### Assignment
The whole listing is to be written out again exactly; the pictures are not.

□ □ □ □ □

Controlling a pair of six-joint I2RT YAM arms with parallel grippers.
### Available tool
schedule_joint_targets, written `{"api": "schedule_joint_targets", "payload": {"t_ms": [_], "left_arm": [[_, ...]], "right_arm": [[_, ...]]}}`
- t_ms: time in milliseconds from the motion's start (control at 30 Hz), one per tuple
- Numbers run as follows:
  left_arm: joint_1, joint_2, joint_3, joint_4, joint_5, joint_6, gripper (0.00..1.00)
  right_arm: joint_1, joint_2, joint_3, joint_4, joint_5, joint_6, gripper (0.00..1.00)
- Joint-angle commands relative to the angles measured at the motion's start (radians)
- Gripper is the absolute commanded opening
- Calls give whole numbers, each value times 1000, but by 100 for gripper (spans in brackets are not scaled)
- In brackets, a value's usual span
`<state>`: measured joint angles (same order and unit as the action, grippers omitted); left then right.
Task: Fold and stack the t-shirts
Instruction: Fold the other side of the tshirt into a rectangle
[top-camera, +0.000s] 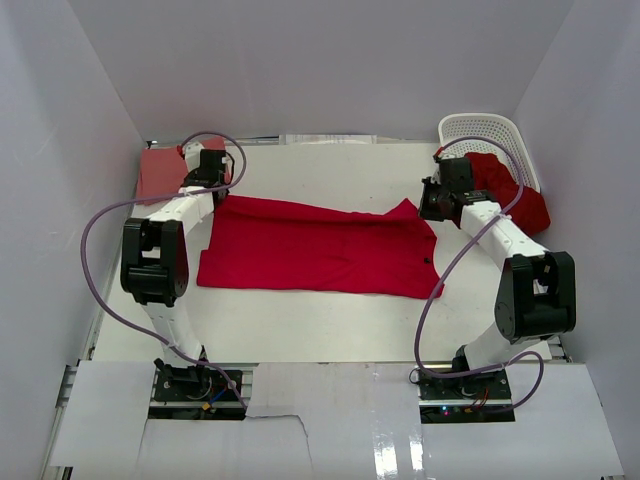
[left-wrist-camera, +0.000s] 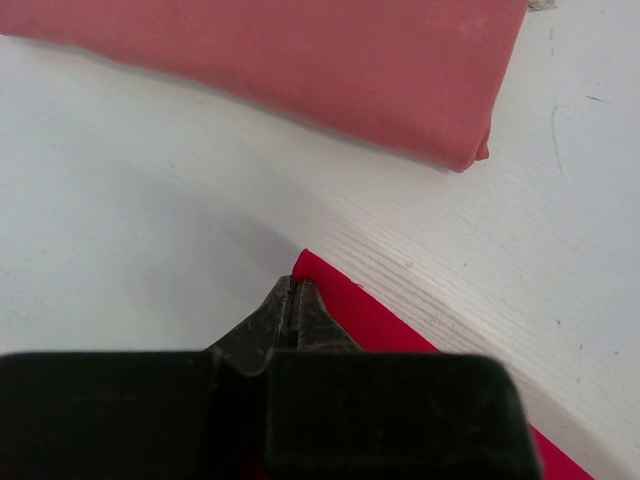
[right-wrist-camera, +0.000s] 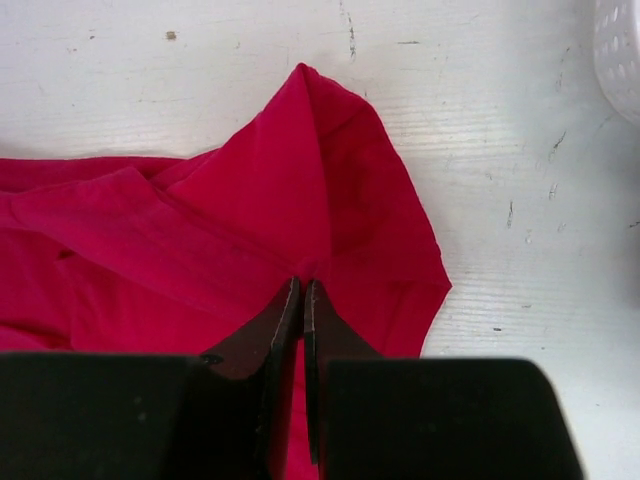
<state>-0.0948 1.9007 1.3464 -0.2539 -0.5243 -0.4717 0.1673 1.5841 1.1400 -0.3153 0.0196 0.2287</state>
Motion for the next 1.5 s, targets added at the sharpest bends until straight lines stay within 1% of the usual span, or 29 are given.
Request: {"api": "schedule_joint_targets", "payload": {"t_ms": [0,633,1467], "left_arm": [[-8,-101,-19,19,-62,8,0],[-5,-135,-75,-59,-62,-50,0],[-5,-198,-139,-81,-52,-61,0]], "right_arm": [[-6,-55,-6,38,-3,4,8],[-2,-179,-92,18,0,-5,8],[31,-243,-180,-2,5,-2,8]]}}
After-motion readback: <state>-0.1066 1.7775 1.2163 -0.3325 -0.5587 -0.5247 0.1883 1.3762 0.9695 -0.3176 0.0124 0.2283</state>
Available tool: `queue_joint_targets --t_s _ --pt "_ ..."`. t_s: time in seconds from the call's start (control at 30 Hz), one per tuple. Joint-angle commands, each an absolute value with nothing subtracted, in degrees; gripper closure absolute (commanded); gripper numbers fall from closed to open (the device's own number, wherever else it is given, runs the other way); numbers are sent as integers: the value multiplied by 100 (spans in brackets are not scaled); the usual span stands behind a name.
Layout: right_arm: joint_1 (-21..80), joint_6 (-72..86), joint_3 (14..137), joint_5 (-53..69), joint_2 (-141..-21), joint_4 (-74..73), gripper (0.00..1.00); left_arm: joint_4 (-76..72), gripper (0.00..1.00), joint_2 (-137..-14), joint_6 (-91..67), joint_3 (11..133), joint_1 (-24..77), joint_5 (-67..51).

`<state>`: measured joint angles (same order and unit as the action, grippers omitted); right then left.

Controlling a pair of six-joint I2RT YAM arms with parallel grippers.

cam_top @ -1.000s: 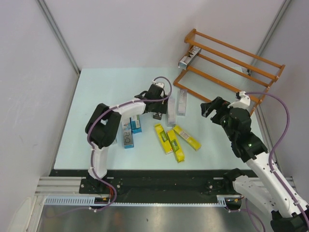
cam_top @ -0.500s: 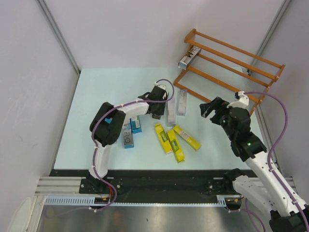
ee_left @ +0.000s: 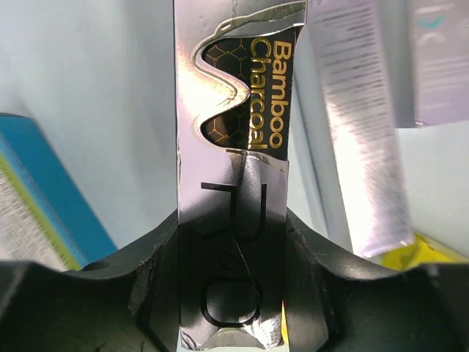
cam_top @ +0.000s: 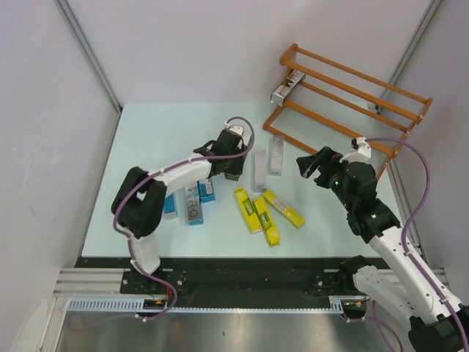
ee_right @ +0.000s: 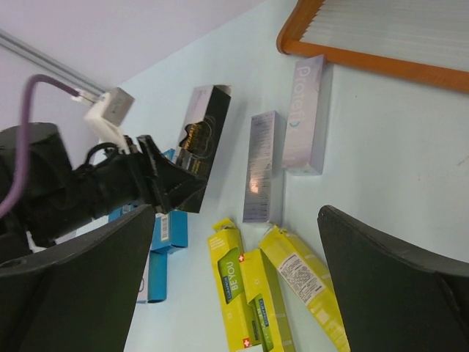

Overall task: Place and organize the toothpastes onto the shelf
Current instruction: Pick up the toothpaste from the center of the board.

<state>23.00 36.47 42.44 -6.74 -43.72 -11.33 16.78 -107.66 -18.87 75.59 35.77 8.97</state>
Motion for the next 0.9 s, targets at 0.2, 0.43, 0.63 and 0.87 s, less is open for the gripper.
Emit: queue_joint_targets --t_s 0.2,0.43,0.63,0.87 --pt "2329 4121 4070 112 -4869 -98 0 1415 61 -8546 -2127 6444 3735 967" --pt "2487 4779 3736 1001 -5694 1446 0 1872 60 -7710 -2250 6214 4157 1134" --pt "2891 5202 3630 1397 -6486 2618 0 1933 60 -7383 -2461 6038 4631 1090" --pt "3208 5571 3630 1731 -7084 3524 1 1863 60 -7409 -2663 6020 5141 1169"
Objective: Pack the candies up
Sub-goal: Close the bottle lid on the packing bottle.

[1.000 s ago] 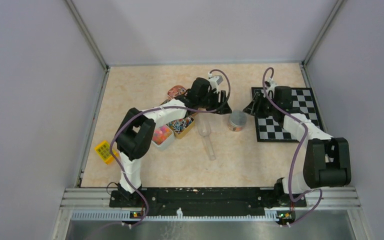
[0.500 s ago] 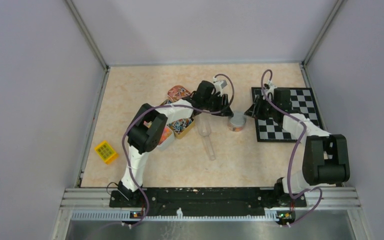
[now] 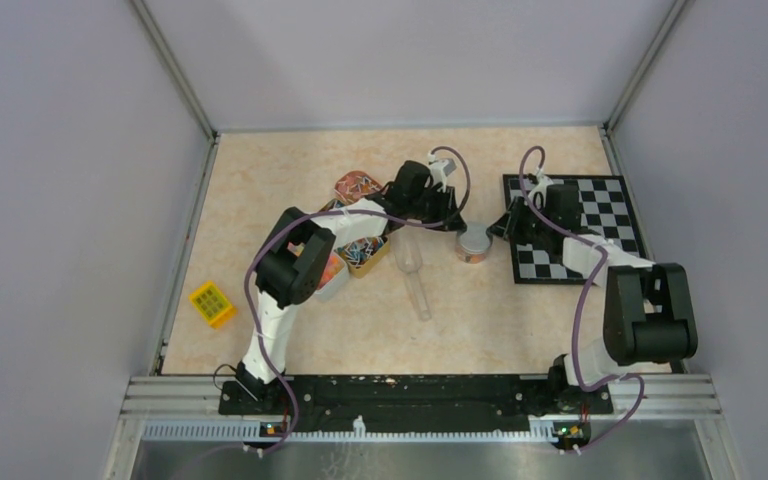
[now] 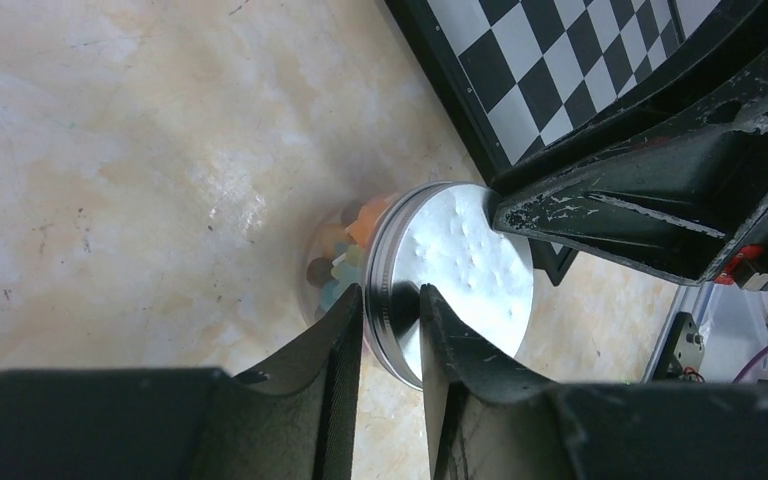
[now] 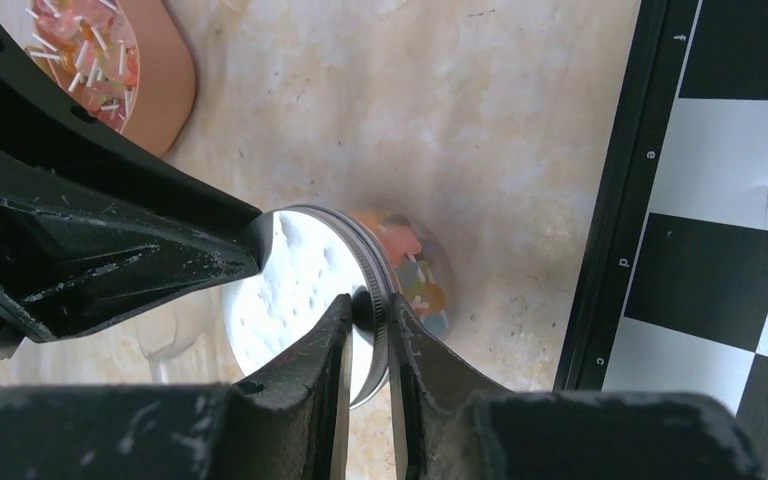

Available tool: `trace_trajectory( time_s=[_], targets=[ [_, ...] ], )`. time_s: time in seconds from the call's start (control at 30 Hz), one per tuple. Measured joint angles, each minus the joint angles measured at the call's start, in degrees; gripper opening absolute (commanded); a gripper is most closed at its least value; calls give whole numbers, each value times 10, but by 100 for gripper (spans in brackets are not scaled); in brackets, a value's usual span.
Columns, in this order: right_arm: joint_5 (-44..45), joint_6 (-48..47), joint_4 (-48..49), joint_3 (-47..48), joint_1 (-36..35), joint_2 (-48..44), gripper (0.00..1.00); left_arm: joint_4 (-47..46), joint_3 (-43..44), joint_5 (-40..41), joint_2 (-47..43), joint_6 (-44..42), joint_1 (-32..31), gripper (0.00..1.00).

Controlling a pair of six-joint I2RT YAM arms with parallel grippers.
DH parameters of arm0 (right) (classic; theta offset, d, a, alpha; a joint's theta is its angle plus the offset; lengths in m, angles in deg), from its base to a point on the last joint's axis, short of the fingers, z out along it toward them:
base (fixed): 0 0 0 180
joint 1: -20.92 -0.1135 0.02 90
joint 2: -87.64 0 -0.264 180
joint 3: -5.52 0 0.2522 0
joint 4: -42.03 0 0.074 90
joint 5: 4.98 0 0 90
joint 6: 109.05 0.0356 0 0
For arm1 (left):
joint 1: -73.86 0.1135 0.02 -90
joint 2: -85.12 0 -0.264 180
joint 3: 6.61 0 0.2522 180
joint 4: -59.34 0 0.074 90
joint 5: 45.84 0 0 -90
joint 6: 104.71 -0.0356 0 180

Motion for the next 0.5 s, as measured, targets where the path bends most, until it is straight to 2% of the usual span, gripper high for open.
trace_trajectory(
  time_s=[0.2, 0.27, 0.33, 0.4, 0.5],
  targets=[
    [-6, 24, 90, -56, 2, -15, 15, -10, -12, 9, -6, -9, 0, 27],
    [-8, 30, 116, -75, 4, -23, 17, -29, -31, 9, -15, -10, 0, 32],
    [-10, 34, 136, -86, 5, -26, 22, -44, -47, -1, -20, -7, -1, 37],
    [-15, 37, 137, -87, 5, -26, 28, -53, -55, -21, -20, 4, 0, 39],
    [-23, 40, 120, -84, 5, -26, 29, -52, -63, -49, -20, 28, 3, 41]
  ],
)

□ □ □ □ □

### Result of the exercise
Controlling a pair of six-joint I2RT YAM arms with parallel grippers.
### Available tool
schedule_joint_targets, written `{"api": "schedule_joint_targets", "payload": {"t_ms": [_], "left_arm": [[_, ...]], "right_arm": [[_, ...]]}}`
- t_ms: time in milliseconds from the motion's start (control at 30 Hz), one per tuple
- Numbers run as follows:
  left_arm: joint_1, joint_2, joint_3, joint_4, joint_5, joint_6, gripper (0.00..1.00)
  right_arm: joint_1, joint_2, joint_3, joint_4, joint_5, joint_6, gripper (0.00..1.00)
- Joint-angle commands relative to the angles measured at the motion's start (radians)
- Gripper is the absolute commanded opening
- Calls give whole numbers, each value times 1000, but by 100 for gripper (spans in brackets are not scaled)
- In brackets, a value's usual span
`<state>`: measured joint angles (same order and unit as the action, grippers omitted); left then right.
Task: Fold and stack the t-shirts
Instruction: Fold the other side of the tshirt into a rectangle
[top-camera, +0.000s] 
[left-wrist-camera, +0.000s] 
[right-wrist-camera, +0.000s] 
<state>-0.0948 1.9007 1.3464 -0.2539 -0.5243 -0.4717 0.1673 1.5841 1.1400 -0.3153 0.0196 0.2287</state>
Motion for the next 1.5 s, targets added at the sharpest bends until straight lines stay within 1% of the usual span, or 29 are given.
Request: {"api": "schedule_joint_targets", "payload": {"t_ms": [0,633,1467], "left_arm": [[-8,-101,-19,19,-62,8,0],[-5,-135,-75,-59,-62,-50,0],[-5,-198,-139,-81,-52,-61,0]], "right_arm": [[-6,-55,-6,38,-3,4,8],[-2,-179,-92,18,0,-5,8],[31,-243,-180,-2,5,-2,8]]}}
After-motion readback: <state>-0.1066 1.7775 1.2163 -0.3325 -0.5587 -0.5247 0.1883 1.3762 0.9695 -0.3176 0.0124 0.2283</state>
Available tool: `queue_joint_targets --t_s _ --pt "_ ..."`. t_s: time in seconds from the call's start (control at 30 Hz), one per tuple. Joint-angle commands, each an absolute value with nothing subtracted, in degrees; gripper closure absolute (commanded); gripper numbers fall from closed to open (the device's own number, wherever else it is given, runs the other way); numbers are sent as integers: the value multiplied by 100 (spans in brackets are not scaled); the usual span stands behind a name.
Layout: right_arm: joint_1 (-21..80), joint_6 (-72..86), joint_3 (14..137), joint_5 (-53..69), joint_2 (-141..-21), joint_4 (-74..73), gripper (0.00..1.00); left_arm: joint_4 (-76..72), gripper (0.00..1.00), joint_2 (-137..-14), joint_6 (-91..67), joint_3 (11..133), joint_1 (-24..77), joint_5 (-67..51).

`<state>`: measured joint angles (same order and unit as the action, grippers omitted); right then left.

Controlling a pair of six-joint I2RT YAM arms with parallel grippers.

cam_top @ -1.000s: 
cam_top @ -0.500s: 
ee_left @ +0.000s: 
cam_top @ +0.000s: 
ee_right @ +0.000s: 

Overall task: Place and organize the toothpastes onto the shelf
Current instruction: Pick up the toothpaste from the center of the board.

<state>23.00 36.47 42.44 -6.74 -43.72 -11.33 16.78 -107.66 -18.87 75.59 35.77 8.97</state>
Motion for the next 0.9 s, targets at 0.2, 0.43, 0.63 and 0.87 s, less is open for the gripper.
Emit: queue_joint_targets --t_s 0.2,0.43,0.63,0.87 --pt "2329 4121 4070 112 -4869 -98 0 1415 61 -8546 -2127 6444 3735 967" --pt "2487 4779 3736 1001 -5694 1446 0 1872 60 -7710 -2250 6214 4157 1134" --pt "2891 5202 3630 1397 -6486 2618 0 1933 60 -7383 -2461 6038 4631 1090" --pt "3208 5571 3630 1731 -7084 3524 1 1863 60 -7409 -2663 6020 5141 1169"
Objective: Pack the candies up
Sub-goal: Close the bottle lid on the packing bottle.

[1.000 s ago] 
[0.500 s ago] 
[now] 
[now] 
[now] 

Available tool: `trace_trajectory( time_s=[_], targets=[ [_, ...] ], )`. time_s: time in seconds from the call's start (control at 30 Hz), one per tuple. Measured joint angles, each minus the joint angles measured at the call's start, in degrees; gripper opening absolute (commanded); a gripper is most closed at its least value; calls give whole numbers, each value times 10, but by 100 for gripper (spans in brackets are not scaled); in brackets, a value's usual span.
Columns, in this order: right_arm: joint_5 (-44..45), joint_6 (-48..47), joint_4 (-48..49), joint_3 (-47..48), joint_1 (-36..35), joint_2 (-48..44), gripper (0.00..1.00); left_arm: joint_4 (-47..46), joint_3 (-43..44), joint_5 (-40..41), joint_2 (-47..43), joint_6 (-44..42), joint_1 (-32..31), gripper (0.00..1.00).

Controlling a pair of six-joint I2RT YAM arms with parallel grippers.
DH parameters of arm0 (right) (classic; theta offset, d, a, alpha; a joint's theta is its angle plus the offset; lengths in m, angles in deg), from its base to a point on the last joint's axis, short of the fingers, z out along it toward them:
base (fixed): 0 0 0 180
joint 1: -20.92 -0.1135 0.02 90
joint 2: -87.64 0 -0.264 180
joint 3: -5.52 0 0.2522 0
joint 4: -42.03 0 0.074 90
joint 5: 4.98 0 0 90
joint 6: 109.05 0.0356 0 0
For arm1 (left):
joint 1: -73.86 0.1135 0.02 -90
joint 2: -85.12 0 -0.264 180
joint 3: 6.61 0 0.2522 180
joint 4: -59.34 0 0.074 90
joint 5: 45.84 0 0 -90
joint 6: 104.71 -0.0356 0 180

Motion for the next 0.5 s, as measured, targets where the path bends most, until it is straight to 2% of the usual span, gripper high for open.
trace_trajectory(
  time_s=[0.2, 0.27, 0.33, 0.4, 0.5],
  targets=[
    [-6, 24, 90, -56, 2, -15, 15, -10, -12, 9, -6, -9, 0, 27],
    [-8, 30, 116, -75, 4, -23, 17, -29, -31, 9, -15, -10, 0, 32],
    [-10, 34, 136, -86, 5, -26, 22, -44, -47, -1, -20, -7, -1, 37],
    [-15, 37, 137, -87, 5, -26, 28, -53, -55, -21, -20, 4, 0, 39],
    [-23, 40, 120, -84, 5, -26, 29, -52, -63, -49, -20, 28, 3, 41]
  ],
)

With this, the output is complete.